TASK DIRECTIONS:
Report every line below that carries the word "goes".
RECORDED DATA Block Start
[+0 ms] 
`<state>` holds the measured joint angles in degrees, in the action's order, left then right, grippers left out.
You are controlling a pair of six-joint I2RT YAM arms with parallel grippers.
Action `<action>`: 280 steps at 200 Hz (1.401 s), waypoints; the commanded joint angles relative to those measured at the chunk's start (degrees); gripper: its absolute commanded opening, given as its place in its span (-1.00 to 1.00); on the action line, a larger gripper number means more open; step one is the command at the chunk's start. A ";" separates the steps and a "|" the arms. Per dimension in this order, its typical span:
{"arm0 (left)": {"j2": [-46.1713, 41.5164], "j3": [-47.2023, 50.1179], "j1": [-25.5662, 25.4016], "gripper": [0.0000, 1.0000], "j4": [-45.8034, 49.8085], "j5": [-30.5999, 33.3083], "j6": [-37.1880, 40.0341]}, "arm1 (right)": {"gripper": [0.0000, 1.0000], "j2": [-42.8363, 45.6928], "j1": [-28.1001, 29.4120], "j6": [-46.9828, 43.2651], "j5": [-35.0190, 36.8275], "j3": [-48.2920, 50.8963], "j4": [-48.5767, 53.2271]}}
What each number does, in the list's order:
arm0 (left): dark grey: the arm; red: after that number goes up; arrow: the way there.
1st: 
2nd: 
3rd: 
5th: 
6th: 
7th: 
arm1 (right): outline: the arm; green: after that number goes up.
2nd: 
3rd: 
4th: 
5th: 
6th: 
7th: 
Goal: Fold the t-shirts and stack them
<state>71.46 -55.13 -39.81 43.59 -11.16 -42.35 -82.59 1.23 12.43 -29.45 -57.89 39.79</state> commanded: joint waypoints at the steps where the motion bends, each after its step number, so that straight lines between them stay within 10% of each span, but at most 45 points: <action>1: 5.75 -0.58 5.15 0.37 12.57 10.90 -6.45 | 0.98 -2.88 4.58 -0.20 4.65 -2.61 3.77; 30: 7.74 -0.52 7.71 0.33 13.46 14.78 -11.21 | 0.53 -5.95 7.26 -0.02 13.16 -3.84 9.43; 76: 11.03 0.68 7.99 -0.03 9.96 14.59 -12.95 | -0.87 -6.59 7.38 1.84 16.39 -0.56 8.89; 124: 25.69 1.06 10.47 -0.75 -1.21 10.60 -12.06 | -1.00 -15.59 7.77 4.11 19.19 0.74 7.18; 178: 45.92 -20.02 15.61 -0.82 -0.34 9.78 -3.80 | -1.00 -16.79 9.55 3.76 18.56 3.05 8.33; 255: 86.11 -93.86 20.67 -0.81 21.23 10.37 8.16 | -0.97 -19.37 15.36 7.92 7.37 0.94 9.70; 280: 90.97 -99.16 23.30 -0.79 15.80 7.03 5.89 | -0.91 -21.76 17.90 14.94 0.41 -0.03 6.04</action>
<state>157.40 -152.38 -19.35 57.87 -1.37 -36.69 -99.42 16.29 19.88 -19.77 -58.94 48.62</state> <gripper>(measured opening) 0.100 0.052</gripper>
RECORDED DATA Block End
YOUR RESPONSE:
arm0 (left): dark grey: the arm; red: after that number goes up; arrow: the way there.
arm1 (right): outline: the arm; green: after that number goes up.

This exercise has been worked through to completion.